### [WHAT IS BEING ASKED]
An exact transcription of each entry below is required, without any pictures.

### [DATA FOR REVIEW]
=== Begin Enclosure ===

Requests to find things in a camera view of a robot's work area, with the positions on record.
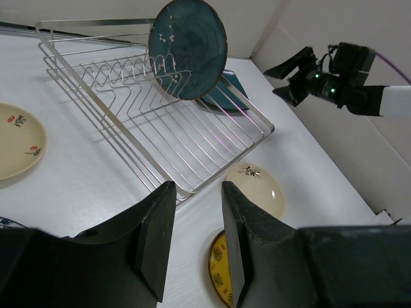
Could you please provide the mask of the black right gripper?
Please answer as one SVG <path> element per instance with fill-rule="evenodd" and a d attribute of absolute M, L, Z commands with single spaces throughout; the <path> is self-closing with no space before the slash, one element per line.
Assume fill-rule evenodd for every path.
<path fill-rule="evenodd" d="M 340 42 L 329 45 L 328 52 L 317 59 L 312 47 L 304 47 L 285 62 L 263 72 L 265 76 L 283 80 L 294 69 L 289 85 L 272 92 L 292 107 L 309 95 L 341 106 L 347 96 L 357 96 L 364 85 L 376 57 L 375 50 Z"/>

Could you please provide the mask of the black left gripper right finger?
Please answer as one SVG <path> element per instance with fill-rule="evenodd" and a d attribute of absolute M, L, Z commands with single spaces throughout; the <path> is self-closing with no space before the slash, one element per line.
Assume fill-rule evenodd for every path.
<path fill-rule="evenodd" d="M 222 184 L 236 307 L 409 307 L 410 227 L 296 229 Z"/>

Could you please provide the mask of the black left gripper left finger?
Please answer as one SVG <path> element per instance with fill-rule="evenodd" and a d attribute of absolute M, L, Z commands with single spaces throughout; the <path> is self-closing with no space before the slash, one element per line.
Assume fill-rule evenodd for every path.
<path fill-rule="evenodd" d="M 176 185 L 75 237 L 1 231 L 2 307 L 156 307 L 162 302 Z"/>

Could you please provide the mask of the dark teal square plate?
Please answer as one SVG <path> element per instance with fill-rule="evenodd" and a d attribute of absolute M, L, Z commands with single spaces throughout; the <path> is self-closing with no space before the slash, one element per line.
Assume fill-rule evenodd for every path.
<path fill-rule="evenodd" d="M 224 70 L 222 76 L 237 90 L 239 90 L 246 98 L 248 97 L 244 91 L 239 79 L 234 71 Z M 213 88 L 208 95 L 199 99 L 205 104 L 211 106 L 220 106 L 225 111 L 248 110 L 249 108 L 221 81 Z"/>

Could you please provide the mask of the teal round blossom plate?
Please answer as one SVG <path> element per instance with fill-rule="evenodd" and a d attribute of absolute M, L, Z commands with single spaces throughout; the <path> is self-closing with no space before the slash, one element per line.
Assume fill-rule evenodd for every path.
<path fill-rule="evenodd" d="M 171 1 L 152 24 L 148 54 L 159 85 L 169 95 L 201 98 L 219 82 L 225 68 L 224 25 L 205 1 Z"/>

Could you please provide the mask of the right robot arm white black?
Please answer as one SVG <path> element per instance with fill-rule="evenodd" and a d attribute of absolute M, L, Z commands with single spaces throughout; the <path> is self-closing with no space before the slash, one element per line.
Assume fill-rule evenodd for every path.
<path fill-rule="evenodd" d="M 317 59 L 305 47 L 285 62 L 264 72 L 288 85 L 273 90 L 289 105 L 296 107 L 309 95 L 328 101 L 338 108 L 361 116 L 410 116 L 410 85 L 366 85 L 372 64 L 379 54 L 356 44 L 330 45 Z"/>

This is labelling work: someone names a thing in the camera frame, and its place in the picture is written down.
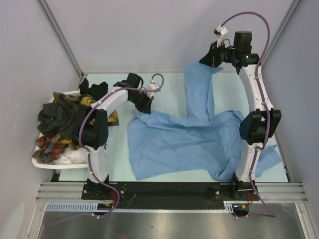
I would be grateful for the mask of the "light blue long sleeve shirt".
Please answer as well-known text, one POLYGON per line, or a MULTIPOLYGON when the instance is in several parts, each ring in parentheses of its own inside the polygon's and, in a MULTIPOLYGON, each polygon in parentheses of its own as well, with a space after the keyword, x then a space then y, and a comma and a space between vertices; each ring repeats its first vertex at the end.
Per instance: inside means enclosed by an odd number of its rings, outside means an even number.
POLYGON ((185 66, 186 117, 134 111, 128 147, 137 180, 190 170, 206 170, 220 182, 232 179, 244 146, 239 134, 244 116, 215 113, 212 77, 217 73, 198 61, 185 66))

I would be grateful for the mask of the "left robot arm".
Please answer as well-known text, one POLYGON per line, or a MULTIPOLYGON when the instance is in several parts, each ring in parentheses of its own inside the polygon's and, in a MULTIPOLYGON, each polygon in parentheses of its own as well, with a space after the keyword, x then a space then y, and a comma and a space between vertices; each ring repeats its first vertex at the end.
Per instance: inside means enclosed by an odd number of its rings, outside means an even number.
POLYGON ((95 183, 92 192, 99 199, 107 198, 110 193, 105 159, 109 136, 108 117, 125 102, 133 103, 139 112, 150 114, 154 94, 162 88, 162 84, 157 84, 154 77, 146 87, 142 87, 142 82, 139 75, 129 73, 125 80, 116 82, 110 92, 97 102, 78 107, 78 142, 87 151, 90 170, 88 180, 95 183))

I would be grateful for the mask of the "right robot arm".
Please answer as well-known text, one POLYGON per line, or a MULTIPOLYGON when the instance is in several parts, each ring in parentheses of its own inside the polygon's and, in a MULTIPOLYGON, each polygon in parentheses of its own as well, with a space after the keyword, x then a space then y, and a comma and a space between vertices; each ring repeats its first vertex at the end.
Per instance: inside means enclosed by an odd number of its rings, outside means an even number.
POLYGON ((214 33, 217 40, 211 44, 200 63, 212 68, 230 63, 244 85, 250 111, 239 126, 244 149, 228 191, 230 197, 236 201, 256 200, 257 163, 268 139, 274 135, 282 114, 280 110, 274 109, 268 98, 262 79, 260 57, 251 52, 252 33, 235 32, 233 45, 228 47, 224 43, 228 39, 228 30, 219 26, 214 33))

=== End Enclosure ===

### [SOLUTION FOR THIS EXERCISE]
Requests to find things in a camera view of a robot's work area, with the positions on record.
Could you please provide the mask of the black right gripper?
Please answer as one SVG <path> element per instance with fill-rule="evenodd" and a d attribute of absolute M, L, Z commands with single spaces throughout; the <path> is self-closing with no space before the slash, one element per line.
Assume fill-rule evenodd for every path.
<path fill-rule="evenodd" d="M 340 42 L 329 45 L 328 52 L 317 59 L 312 47 L 304 47 L 285 62 L 263 72 L 265 76 L 283 80 L 294 69 L 289 85 L 272 92 L 292 107 L 309 95 L 341 106 L 347 96 L 357 96 L 364 85 L 376 57 L 375 50 Z"/>

Could you please provide the mask of the black left gripper right finger?
Please answer as one SVG <path> element per instance with fill-rule="evenodd" and a d attribute of absolute M, L, Z commands with single spaces throughout; the <path> is self-closing with no space before the slash, one element per line.
Assume fill-rule evenodd for every path.
<path fill-rule="evenodd" d="M 222 184 L 236 307 L 409 307 L 410 227 L 296 229 Z"/>

Could you please provide the mask of the black left gripper left finger?
Please answer as one SVG <path> element per instance with fill-rule="evenodd" and a d attribute of absolute M, L, Z commands with single spaces throughout; the <path> is self-closing with no space before the slash, one element per line.
Assume fill-rule evenodd for every path.
<path fill-rule="evenodd" d="M 176 185 L 75 237 L 1 231 L 2 307 L 156 307 L 162 302 Z"/>

Could you please provide the mask of the dark teal square plate?
Please answer as one SVG <path> element per instance with fill-rule="evenodd" and a d attribute of absolute M, L, Z commands with single spaces throughout; the <path> is self-closing with no space before the slash, one element per line.
Assume fill-rule evenodd for every path.
<path fill-rule="evenodd" d="M 224 70 L 222 76 L 237 90 L 239 90 L 246 98 L 248 97 L 244 91 L 239 79 L 234 71 Z M 213 88 L 208 95 L 199 99 L 205 104 L 211 106 L 220 106 L 225 111 L 248 110 L 249 108 L 221 81 Z"/>

Could you please provide the mask of the teal round blossom plate?
Please answer as one SVG <path> element per instance with fill-rule="evenodd" and a d attribute of absolute M, L, Z commands with single spaces throughout; the <path> is self-closing with no space before the slash, one element per line.
Assume fill-rule evenodd for every path.
<path fill-rule="evenodd" d="M 171 1 L 152 24 L 148 54 L 159 85 L 169 95 L 201 98 L 219 82 L 225 68 L 224 25 L 205 1 Z"/>

Could you please provide the mask of the right robot arm white black?
Please answer as one SVG <path> element per instance with fill-rule="evenodd" and a d attribute of absolute M, L, Z commands with single spaces throughout; the <path> is self-closing with no space before the slash, one element per line.
Assume fill-rule evenodd for every path.
<path fill-rule="evenodd" d="M 317 59 L 305 47 L 285 62 L 264 72 L 288 85 L 273 90 L 289 105 L 296 107 L 309 95 L 328 101 L 338 108 L 361 116 L 410 116 L 410 85 L 366 85 L 372 64 L 379 54 L 356 44 L 330 45 Z"/>

This is labelling work: someone names a thing in the camera frame, and its place in the picture is written down.
I would be grateful for the mask of the "light blue long sleeve shirt".
Please answer as well-known text, one POLYGON per line, or a MULTIPOLYGON when the instance is in several parts, each ring in parentheses of its own inside the polygon's and, in a MULTIPOLYGON, each polygon in parentheses of its own as well, with a space after the keyword, x then a space then y, and a comma and a space between vertices; each ring repeats its first vertex at the end.
Per instance: inside means enclosed by an odd number of its rings, outside means an even number.
POLYGON ((185 66, 186 117, 134 111, 128 147, 137 180, 190 170, 206 170, 220 182, 232 179, 244 146, 239 134, 244 116, 215 113, 212 77, 217 73, 198 61, 185 66))

I would be grateful for the mask of the "left robot arm".
Please answer as well-known text, one POLYGON per line, or a MULTIPOLYGON when the instance is in several parts, each ring in parentheses of its own inside the polygon's and, in a MULTIPOLYGON, each polygon in parentheses of its own as well, with a space after the keyword, x then a space then y, and a comma and a space between vertices; each ring repeats its first vertex at the end.
Per instance: inside means enclosed by an odd number of its rings, outside means an even number.
POLYGON ((95 183, 92 192, 99 199, 107 198, 110 193, 105 159, 109 136, 108 117, 125 102, 133 103, 139 112, 150 114, 154 94, 162 88, 162 84, 157 84, 154 77, 146 87, 142 87, 142 82, 139 75, 129 73, 125 80, 116 82, 110 92, 97 102, 78 107, 78 142, 87 151, 90 170, 88 180, 95 183))

I would be grateful for the mask of the "right robot arm".
Please answer as well-known text, one POLYGON per line, or a MULTIPOLYGON when the instance is in several parts, each ring in parentheses of its own inside the polygon's and, in a MULTIPOLYGON, each polygon in parentheses of its own as well, with a space after the keyword, x then a space then y, and a comma and a space between vertices; each ring repeats its first vertex at the end.
Per instance: inside means enclosed by an odd number of its rings, outside means an even number.
POLYGON ((214 33, 217 40, 211 44, 200 63, 212 68, 230 63, 244 85, 250 111, 239 126, 244 149, 228 191, 230 197, 236 201, 256 200, 257 163, 268 139, 274 135, 282 114, 280 110, 274 109, 268 98, 262 79, 260 57, 251 52, 252 33, 235 32, 233 45, 228 47, 224 43, 228 39, 228 30, 219 26, 214 33))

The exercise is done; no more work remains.